Computers are found in more homes and businesses than ever before and have become such a large part of daily life that they are often forgotten about until they become unavailable. I personally like to refer to this as the golden age of computing, simply because of the level of accessibility, low cost and high performance we are now seeing.
I’m sure that those of us who have been in the computer scene for some time remember the outrageous costs of even basic components. My very first PC, a Pentium 3 with all of the bells and whistles available at the time came in at over $3,000, while today, a low end system like a Netbook, would cost a fraction of the price and be significantly more powerful
So just how far has technology come and how much has the cost of computer hardware gone down? According to Dag Spicer, the senior curator of the Computer History Museum; which is set to launch a new exhibit called “Revolution: The First 2,000 Years of Computing”. A 1TB drive that retails for $60 today would have cost approximately $1 trillion in the 1950’s, and you thought SSDs were expensive… To put this further into perspective, IBM’s RAMAC 305, Random Access Memory ACcounting system, was the first system to feature spinning, magnetic discs, rather than tape or drum storage. It sold for $200,000 in 1956. Spinning at 1200 RPM, the unit could only store 5MB of data and process approximately 10 kilobytes per second, with a platter density of 100 bits per inch.
This is truly a far cry from recently released 3TB drives or 10,000 RPM high performance drives, but if it were not for the RAMAC unit; which was the precursor for modern mechanical disk drives, we might be further behind or nowhere near where we are today in terms of storage technology or capacity. Google, e-commerce sites such as Amazon or tech sites like our very own Techgage, would never exist due to the large amount of storage needed for each.
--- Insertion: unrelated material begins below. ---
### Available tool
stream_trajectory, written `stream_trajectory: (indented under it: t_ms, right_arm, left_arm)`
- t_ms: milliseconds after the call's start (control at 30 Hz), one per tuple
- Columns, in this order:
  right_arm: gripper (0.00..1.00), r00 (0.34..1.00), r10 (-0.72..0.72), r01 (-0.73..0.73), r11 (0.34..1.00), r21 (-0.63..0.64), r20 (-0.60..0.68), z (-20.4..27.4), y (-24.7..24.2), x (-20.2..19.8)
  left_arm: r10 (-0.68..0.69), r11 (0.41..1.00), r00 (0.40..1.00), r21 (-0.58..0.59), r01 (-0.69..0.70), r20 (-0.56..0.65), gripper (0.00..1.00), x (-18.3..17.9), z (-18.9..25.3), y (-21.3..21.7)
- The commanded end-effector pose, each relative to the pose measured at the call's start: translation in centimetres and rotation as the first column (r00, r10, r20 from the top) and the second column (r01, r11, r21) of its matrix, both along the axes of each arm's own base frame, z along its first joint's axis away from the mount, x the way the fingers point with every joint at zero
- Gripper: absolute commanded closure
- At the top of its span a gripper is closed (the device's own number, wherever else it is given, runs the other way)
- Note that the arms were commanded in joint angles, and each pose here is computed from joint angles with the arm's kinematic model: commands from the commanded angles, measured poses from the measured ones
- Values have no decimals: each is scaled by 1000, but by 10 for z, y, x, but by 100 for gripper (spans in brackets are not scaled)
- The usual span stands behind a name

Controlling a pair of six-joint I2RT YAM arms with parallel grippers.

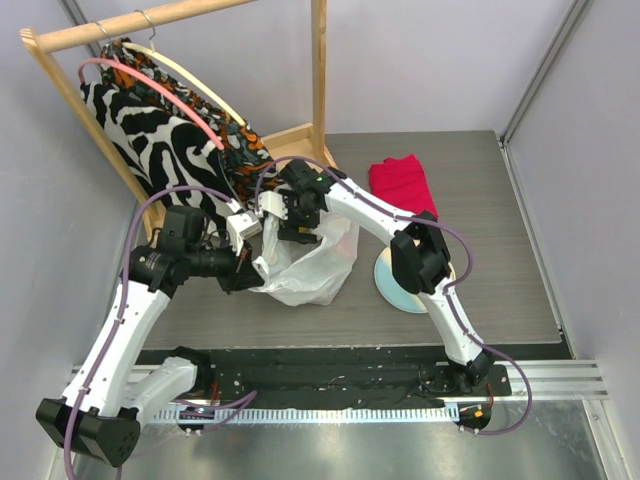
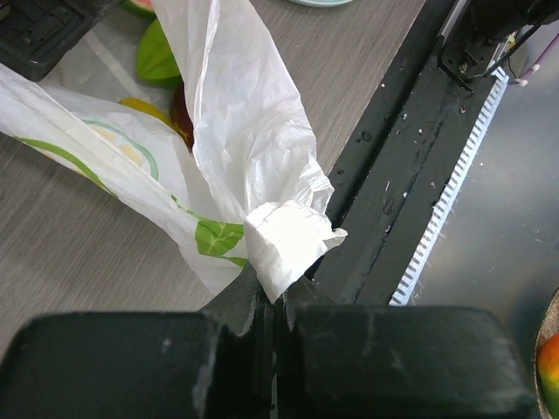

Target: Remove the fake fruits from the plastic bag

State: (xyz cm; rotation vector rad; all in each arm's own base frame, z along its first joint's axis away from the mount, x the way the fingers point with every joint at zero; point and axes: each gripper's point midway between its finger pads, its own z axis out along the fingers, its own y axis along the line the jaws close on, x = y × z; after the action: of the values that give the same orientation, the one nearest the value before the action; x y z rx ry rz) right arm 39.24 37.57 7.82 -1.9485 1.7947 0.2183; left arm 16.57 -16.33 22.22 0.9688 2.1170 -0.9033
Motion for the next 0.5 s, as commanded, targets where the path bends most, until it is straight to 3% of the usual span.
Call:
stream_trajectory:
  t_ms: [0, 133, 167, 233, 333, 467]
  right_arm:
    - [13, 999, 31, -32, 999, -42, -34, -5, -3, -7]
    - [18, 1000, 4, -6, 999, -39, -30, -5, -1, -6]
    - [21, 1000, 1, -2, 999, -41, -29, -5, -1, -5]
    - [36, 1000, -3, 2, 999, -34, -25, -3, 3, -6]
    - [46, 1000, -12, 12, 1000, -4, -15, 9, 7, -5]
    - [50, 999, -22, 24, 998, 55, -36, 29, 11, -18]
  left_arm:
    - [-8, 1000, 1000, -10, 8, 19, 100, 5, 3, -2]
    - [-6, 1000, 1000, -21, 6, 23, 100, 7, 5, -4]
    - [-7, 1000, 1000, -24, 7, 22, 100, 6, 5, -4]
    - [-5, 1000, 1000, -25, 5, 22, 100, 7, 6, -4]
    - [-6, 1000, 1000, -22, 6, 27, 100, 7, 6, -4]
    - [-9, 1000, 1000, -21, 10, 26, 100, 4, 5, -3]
In the 1950s, storage hardware was measured in feet — and in tons. Back then, the era’s state-of-the-art computer drive was found in IBM’s RAMAC 305; it consisted of two refrigerator-size boxes that weighed about a ton each. One box held 40 24-inch dual-sided magnetic disk platters; a carriage with two recording heads suspended by compressed air moved up and down the stack to access the disks. The other cabinet contained the data processing unit, the magnetic process drum, magnetic core register and electronic logical and arithmetic circuits.